No, now the soldiers are beholden only to the law and the lawful
institutions like the Executive and Congress in Joint Session Assembled.
Martial Law sends the needed signal to our soldiers and police that now
they need no longer be respecters of special persons but only of the
Constitution, the Bill of Rights, of the civil and criminal laws, of the State
and not the temporary occupants of its public offices.
Thus are soldiers and police emboldened to do their proper duty, to use
their lawful force to the utmost lawful extent, as to achieve the specific
aim of the proclamation; which, in this case, is to arrest with proper
warrants anyone and everyone remotely connected to the massacre. There
is no constitutional immunity from arrest, only from arrest without
warrant and detention without charge.
And then proceed, as I hope they are doing, to destroy the political
infrastructure of one warlord family—though I hope not to favor the other
one—and permanently dismantle their political influence in the province
—though I hope not to establish the political influence of the other
warlord clan. But that is only my hope. It is martial law that shocked and
awed the elements of the Ampatuan army to surrender without a fight.

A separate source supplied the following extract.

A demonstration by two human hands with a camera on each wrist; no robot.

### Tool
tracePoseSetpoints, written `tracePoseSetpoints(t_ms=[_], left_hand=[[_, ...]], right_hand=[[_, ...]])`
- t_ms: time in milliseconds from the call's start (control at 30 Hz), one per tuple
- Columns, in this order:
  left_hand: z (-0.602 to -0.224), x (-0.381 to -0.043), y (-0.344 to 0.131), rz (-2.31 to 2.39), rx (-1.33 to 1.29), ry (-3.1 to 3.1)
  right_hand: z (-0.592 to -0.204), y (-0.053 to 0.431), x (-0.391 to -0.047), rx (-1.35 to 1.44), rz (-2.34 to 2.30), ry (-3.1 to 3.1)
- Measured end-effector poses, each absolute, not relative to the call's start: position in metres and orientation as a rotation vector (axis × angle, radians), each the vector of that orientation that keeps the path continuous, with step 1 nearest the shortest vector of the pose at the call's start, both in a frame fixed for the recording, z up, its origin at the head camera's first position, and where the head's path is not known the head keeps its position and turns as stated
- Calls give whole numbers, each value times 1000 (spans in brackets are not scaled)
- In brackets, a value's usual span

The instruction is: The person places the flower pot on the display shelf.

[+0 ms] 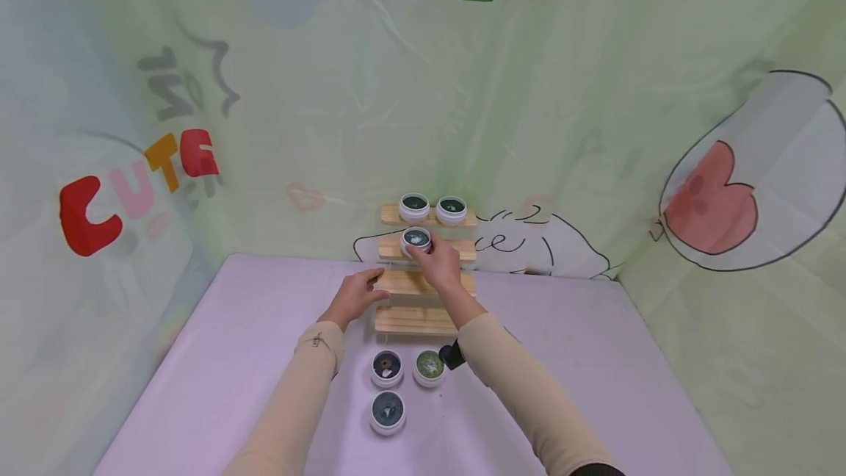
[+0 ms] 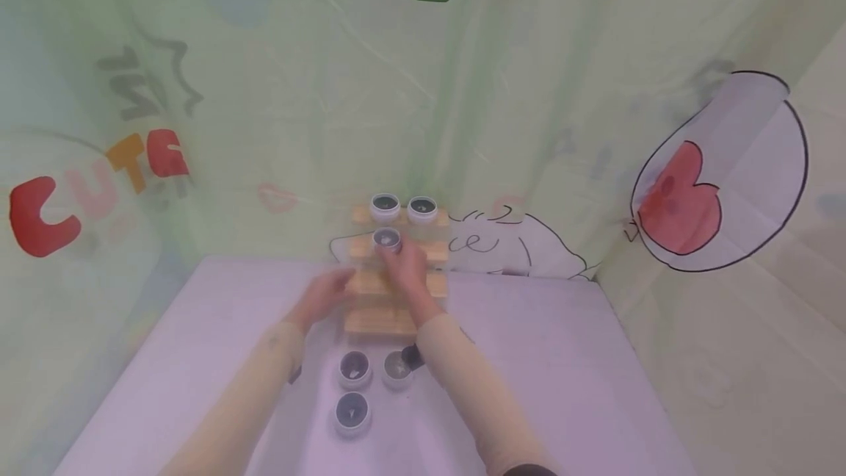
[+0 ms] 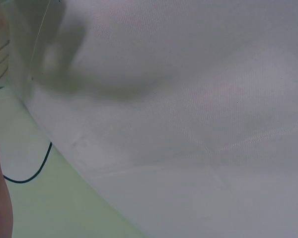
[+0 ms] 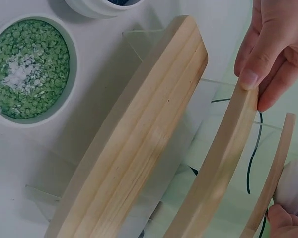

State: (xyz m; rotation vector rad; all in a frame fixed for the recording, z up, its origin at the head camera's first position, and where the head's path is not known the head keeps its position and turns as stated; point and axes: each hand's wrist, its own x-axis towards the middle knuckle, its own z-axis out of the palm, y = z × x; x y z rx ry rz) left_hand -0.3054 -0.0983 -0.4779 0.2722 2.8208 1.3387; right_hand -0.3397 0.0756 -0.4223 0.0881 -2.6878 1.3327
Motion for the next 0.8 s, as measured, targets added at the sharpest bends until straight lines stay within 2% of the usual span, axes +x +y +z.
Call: tracePoseSetpoints(t_ms=[800], left_hand=[[-489, -314, -99, 1335, 245, 2828]], right_hand=[[-420, 79, -341, 110, 1294, -2712]])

This is the smallest atonement that the national government and the
Ampatuans can make for the worst crime in Philippine history—the
national government for arming them and the Ampatuans for using those
arms so hideously.
To this day, martial law in Maguindanao has not, despite the martial
energy it has imparted to the military and police, occasioned a single
abuse. True, soldiers kicked down the door to Governor Ampatuan’s
hospital room.
Our soldiers have not violated a single fundamental right, not even of the
perpetrators of this hideous crime. Far from it, our soldiers have secured
the fundamental rights of the ordinary people of Maguindanao from the
depredations of the Ampatuan family and its goons, whether in their
lingering terror of this family they admit it or not. This is known as the
Stockholm Syndrome.
This state of affairs includes what the Penal Code calls sedition and a host
of other felonies and offenses; but which, regardless of which definition
you prefer, constitutes for any reasonable person a state of conflict.
What Willoughby said, referring to martial law enforcers, ironically
applies not to our soldiers but to their targets, the Ampatuans and their
henchmen. “No man in this country is so high that he is above the law” as
the Ampatuans believed. “No officer of the law may set that law at
defiance with impunity.”
To the martial law of the Ampatuans, the only adequate response was
martial law by the government, which is the exercise of the inherent
police power to secure the public safety through the armed forces.
True, the courts were functioning when martial law was proclaimed,
And true all government offices were open for business—but it was only
for monkey business, for the benefit only of the Ampatuans, and against
the lawful requirements of the State.
The civil registrar refused to issue death certificates for the victims of the
Maguindanao Massacre, I guess because he could not put mass suicide as
the cause of death. It has been suggested in this House that, while the
Maguindanao Massacre allegedly happened, it was not the perpetrators
who did it. I guess it was suicide.
Far from violating any fundamental rights, our soldiers are securing those
rights for everyone in Maguindanao against the depredations of this
warlord clan. Why this instinctive mistrust of the armed forces without
whose sacrifices our country would be smaller by one third?
And for their sacrifices, what is the soldier’s pay? Piddling. What are the
soldiers’ rations? A can of sardines and a small reused plastic bag of old
rice. And what is their recompense? Ingratitude and suspicion. I say leave
this martial law to complete its mission. It shouldn’t take long.